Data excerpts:
⁂

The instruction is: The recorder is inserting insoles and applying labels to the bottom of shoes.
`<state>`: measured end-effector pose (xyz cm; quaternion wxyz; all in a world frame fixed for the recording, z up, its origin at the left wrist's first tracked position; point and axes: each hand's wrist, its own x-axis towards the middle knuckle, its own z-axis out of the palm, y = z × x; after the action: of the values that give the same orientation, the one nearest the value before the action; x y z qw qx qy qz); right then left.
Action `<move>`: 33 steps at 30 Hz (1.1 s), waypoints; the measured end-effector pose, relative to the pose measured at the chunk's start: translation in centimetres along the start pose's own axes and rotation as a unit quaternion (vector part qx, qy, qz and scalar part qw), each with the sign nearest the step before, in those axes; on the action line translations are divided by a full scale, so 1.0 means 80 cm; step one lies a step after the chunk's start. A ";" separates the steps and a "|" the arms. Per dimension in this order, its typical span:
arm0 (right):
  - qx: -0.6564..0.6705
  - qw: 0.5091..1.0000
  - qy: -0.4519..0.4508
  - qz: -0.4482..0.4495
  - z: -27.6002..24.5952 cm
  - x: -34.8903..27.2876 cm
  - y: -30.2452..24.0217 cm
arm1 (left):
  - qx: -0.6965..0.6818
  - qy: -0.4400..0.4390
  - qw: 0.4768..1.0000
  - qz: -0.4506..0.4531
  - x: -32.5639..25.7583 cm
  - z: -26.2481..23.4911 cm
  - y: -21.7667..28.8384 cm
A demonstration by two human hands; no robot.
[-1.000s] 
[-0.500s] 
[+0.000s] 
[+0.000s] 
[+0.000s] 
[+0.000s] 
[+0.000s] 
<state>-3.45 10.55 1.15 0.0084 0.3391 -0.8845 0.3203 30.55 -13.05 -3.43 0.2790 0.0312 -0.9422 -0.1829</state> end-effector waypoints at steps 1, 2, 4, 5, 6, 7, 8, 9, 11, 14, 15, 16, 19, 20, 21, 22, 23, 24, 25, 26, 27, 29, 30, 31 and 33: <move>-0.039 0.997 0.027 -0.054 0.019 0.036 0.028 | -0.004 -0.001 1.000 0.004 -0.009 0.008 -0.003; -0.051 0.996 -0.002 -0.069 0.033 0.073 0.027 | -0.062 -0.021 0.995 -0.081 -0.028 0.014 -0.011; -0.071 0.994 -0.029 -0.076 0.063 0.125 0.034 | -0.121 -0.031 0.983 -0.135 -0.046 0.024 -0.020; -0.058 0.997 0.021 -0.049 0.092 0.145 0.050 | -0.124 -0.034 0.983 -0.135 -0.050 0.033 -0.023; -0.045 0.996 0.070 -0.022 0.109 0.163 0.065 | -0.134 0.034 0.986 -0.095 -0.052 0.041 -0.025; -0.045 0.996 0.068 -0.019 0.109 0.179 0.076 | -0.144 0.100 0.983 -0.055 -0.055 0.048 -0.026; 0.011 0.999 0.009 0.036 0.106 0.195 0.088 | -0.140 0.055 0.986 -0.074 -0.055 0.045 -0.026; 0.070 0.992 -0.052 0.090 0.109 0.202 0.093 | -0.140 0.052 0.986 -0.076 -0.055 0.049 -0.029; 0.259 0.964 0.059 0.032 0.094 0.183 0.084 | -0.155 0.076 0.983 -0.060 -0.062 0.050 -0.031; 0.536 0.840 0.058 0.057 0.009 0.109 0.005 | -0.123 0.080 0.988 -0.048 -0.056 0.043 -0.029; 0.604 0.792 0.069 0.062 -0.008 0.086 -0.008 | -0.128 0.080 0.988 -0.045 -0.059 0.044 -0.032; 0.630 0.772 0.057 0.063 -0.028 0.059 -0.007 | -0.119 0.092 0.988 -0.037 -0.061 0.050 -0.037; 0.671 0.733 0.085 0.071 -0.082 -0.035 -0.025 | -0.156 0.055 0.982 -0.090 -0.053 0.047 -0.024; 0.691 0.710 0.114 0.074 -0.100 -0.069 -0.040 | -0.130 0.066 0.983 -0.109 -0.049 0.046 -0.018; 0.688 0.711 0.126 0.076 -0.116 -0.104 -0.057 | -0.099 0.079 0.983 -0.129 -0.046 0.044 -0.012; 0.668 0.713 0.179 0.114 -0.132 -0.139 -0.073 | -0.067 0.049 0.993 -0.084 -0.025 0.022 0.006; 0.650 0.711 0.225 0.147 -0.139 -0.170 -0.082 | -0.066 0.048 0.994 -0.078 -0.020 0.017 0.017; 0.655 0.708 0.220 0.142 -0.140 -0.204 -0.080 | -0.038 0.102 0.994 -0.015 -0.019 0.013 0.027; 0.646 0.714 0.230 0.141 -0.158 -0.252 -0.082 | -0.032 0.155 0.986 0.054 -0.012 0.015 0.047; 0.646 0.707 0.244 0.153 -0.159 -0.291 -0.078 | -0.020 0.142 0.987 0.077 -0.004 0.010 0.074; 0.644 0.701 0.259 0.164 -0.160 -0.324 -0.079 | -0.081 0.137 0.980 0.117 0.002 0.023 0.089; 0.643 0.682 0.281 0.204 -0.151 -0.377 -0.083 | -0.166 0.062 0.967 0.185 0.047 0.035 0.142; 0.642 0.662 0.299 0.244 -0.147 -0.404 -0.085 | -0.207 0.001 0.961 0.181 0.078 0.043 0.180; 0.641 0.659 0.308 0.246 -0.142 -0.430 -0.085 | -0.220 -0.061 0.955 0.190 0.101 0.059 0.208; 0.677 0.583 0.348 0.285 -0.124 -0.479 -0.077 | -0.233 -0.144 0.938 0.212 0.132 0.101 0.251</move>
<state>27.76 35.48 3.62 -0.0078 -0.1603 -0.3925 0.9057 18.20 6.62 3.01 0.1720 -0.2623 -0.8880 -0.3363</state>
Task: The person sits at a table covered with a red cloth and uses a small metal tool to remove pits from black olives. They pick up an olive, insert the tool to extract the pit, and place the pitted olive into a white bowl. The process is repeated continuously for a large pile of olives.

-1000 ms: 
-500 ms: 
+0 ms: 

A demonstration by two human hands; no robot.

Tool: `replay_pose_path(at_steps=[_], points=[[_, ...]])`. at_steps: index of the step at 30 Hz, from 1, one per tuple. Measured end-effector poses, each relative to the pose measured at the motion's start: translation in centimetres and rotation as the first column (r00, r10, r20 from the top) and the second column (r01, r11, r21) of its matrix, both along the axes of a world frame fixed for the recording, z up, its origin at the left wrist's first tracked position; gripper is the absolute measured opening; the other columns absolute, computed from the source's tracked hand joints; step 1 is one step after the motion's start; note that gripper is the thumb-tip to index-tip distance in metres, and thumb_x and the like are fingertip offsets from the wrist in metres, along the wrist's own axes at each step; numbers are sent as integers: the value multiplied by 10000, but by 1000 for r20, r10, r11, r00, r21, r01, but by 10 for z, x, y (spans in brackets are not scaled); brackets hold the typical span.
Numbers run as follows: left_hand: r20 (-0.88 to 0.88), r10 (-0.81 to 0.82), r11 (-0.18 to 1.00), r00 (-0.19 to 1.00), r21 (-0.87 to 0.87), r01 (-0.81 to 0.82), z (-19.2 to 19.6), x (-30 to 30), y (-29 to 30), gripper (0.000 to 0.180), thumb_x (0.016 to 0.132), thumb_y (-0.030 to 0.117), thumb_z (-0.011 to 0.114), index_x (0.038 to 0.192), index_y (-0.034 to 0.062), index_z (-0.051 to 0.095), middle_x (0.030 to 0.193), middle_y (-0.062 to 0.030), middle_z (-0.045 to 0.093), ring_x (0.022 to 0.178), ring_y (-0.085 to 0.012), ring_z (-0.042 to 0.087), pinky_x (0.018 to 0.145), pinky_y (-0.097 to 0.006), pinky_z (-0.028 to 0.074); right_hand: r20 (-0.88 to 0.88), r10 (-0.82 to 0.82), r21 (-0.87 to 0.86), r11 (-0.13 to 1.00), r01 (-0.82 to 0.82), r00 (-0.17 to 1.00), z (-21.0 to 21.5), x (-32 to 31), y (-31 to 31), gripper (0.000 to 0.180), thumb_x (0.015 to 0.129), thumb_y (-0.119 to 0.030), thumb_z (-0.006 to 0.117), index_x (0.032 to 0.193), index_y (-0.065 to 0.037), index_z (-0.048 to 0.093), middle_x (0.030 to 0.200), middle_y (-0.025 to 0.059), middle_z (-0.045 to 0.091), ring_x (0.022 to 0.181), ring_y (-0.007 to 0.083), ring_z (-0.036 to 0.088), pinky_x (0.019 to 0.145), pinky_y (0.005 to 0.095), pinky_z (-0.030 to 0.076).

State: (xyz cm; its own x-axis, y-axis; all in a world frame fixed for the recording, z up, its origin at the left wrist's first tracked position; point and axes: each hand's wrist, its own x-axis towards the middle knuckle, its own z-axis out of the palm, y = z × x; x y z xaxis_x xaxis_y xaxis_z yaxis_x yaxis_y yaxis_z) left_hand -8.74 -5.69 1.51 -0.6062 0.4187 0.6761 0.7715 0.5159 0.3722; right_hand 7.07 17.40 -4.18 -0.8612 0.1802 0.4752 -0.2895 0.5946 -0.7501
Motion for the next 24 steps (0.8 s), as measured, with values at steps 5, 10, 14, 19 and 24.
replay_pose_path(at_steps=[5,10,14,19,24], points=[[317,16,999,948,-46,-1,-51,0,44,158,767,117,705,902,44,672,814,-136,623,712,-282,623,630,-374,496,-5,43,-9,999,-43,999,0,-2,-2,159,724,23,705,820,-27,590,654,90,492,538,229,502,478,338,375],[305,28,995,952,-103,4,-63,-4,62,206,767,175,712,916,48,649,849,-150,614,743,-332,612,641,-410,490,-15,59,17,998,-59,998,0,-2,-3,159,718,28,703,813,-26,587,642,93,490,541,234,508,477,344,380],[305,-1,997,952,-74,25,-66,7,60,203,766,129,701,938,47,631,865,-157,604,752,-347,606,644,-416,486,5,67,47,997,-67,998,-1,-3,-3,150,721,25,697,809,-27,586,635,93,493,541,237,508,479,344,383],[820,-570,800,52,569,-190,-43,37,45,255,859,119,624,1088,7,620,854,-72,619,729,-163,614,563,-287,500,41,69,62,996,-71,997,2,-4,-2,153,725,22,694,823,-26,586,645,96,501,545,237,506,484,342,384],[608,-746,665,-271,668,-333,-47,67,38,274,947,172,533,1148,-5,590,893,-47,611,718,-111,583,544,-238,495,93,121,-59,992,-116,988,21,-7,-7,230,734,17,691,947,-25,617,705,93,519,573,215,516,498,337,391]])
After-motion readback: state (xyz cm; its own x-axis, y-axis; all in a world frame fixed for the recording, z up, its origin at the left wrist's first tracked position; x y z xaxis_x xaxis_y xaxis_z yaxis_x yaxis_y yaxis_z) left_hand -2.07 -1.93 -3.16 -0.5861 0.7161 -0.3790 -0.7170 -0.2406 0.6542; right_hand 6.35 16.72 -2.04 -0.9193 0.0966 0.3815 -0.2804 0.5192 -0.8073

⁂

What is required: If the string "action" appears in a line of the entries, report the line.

Reply to the exercise:
`<state>`: measured end-effector pose (xyz cm; quaternion wxyz; all in a world frame fixed for the recording, z up, its origin at the left wrist's first tracked position; point and axes: each hand's wrist, its own x-axis towards the middle knuckle, its own z-axis out of the palm, y = z × x; after the action: of the values that give the same orientation, the one nearest the value before the action; x y z qw qx qy qz); right then left.
Action `<move>`: 33 steps at 30 Hz (1.1 s), waypoints; the measured end-effector pose, relative to the pose measured at the chunk's start: translation in centimetres along the start pose's own axes and rotation as a unit quaternion (vector part qx, qy, qz and scalar part qw), each with the sign nearest the step before, in those axes; on the action line translations are divided by a full scale, so 1.0 means 80 cm; step one lies a step after the chunk's start. A ";" separates the steps and a "|" the arms. Per dimension in this order, its typical span:

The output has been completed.